Problem description:
Begin at the line below that has "The two camera". Stop after the line that has "One request about", repeating each line exactly and leaving out the pictures.

[Collected data entries]
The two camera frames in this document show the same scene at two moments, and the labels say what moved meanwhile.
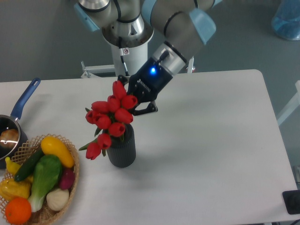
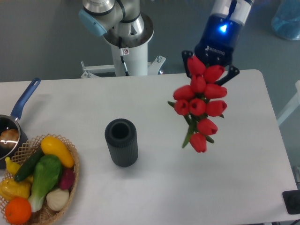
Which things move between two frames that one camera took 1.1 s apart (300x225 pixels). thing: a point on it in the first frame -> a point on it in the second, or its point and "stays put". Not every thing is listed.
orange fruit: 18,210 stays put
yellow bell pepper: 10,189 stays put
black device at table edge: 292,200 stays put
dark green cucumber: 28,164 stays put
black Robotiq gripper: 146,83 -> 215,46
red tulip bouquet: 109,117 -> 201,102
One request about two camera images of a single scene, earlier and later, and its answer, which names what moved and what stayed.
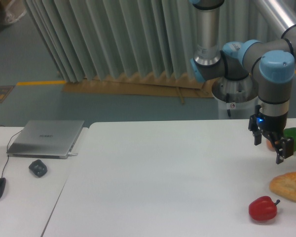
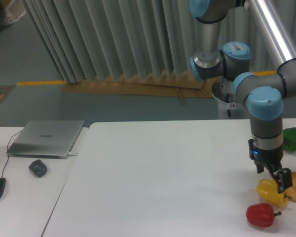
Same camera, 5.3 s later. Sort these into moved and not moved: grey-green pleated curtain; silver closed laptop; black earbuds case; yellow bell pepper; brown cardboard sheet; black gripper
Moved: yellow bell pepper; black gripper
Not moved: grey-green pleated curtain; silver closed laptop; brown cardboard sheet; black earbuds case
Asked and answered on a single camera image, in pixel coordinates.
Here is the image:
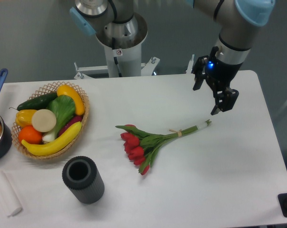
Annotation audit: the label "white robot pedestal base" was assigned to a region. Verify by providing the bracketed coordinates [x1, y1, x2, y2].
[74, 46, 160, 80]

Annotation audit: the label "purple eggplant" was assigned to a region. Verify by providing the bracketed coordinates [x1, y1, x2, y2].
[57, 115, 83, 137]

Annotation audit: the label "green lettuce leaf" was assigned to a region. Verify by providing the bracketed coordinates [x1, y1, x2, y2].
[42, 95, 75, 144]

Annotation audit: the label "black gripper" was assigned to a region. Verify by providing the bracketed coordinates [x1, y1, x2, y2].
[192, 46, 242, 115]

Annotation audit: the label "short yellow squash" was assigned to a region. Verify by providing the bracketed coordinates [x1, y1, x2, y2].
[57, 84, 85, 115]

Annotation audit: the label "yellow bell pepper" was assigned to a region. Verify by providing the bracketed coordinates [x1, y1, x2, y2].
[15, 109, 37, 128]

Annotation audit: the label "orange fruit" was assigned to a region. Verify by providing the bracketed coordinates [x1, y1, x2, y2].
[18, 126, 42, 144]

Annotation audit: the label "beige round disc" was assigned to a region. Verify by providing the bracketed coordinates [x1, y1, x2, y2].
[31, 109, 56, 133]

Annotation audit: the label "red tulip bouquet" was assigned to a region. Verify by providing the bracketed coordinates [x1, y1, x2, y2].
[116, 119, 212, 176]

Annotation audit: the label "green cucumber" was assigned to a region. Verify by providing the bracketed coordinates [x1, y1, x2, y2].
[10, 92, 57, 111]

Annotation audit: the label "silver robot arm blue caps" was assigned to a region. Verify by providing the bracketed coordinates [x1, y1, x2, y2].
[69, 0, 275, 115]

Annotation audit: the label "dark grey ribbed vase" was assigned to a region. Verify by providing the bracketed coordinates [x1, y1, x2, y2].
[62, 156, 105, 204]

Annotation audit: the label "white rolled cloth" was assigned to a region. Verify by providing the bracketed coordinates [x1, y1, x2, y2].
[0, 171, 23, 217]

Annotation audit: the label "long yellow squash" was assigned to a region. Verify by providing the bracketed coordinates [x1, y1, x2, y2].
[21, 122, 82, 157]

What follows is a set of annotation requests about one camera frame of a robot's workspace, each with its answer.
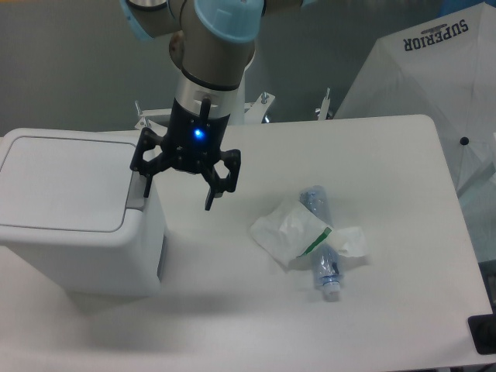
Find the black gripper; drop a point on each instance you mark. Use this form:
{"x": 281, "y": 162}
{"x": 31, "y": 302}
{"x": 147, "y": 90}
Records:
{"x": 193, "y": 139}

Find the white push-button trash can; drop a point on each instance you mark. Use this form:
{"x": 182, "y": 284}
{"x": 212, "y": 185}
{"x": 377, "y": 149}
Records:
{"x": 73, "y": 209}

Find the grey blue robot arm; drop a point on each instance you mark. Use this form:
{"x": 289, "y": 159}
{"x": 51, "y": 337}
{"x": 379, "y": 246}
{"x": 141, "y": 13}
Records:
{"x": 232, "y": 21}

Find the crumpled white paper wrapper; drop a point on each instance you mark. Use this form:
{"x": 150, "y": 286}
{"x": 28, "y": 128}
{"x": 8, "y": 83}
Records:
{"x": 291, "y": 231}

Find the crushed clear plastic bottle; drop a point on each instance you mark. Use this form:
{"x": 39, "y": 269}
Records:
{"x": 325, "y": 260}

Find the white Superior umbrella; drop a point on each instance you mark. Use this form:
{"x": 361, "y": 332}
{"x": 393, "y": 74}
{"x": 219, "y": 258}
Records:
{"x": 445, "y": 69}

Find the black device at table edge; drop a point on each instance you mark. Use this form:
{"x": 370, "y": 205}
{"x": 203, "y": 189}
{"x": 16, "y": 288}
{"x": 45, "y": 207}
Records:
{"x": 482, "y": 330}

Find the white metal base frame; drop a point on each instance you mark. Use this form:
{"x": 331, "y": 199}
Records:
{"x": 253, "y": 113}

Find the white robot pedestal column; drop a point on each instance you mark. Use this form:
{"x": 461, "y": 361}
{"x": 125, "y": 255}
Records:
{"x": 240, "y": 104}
---
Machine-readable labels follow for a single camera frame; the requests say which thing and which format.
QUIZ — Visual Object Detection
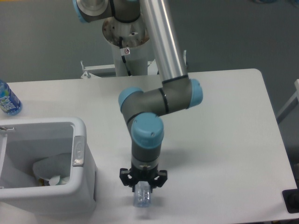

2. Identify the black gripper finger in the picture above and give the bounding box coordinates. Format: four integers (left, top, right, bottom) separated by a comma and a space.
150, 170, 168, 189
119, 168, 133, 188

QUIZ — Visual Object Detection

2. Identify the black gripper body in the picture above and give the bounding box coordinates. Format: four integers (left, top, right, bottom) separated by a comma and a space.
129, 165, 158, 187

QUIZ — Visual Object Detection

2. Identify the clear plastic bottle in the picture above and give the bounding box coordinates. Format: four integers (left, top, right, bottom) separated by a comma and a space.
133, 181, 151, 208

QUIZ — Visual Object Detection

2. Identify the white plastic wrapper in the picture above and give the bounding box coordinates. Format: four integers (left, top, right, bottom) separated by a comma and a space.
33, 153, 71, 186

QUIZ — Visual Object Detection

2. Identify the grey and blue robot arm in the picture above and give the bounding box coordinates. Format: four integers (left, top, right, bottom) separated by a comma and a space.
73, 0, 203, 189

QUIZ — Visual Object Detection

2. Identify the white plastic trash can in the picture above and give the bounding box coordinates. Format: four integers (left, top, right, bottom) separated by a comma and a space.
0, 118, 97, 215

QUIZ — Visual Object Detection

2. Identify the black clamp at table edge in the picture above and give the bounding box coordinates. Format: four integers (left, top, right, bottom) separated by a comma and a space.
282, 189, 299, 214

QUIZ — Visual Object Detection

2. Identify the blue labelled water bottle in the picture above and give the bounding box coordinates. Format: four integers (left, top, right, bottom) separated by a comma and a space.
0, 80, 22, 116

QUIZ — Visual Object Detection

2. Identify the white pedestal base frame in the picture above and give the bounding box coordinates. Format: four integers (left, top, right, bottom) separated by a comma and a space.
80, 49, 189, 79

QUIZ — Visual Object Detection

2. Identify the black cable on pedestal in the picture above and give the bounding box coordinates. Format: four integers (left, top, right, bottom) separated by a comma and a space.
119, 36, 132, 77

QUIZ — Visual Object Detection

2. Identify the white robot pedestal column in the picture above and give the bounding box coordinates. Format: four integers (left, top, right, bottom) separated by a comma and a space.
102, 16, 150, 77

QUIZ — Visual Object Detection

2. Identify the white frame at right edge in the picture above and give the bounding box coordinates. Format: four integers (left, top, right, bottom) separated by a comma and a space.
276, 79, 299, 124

Solution to this task:
The two camera frames in this document show the same scene at two moments, and the labels say what moved meanwhile.
Which things move between two frames that one camera took 1.1 s apart (300x225 pixels). thing: a point on it in the first frame -> a point on it in the second, or its point and "stays put". Not every thing is listed.
orange fruit: 18,210 stays put
yellow bell pepper: 10,189 stays put
black device at table edge: 292,200 stays put
dark green cucumber: 28,164 stays put
black Robotiq gripper: 146,83 -> 215,46
red tulip bouquet: 109,117 -> 201,102
One request about two camera images of a single scene, earlier and later, and its answer, which names what moved and what stayed.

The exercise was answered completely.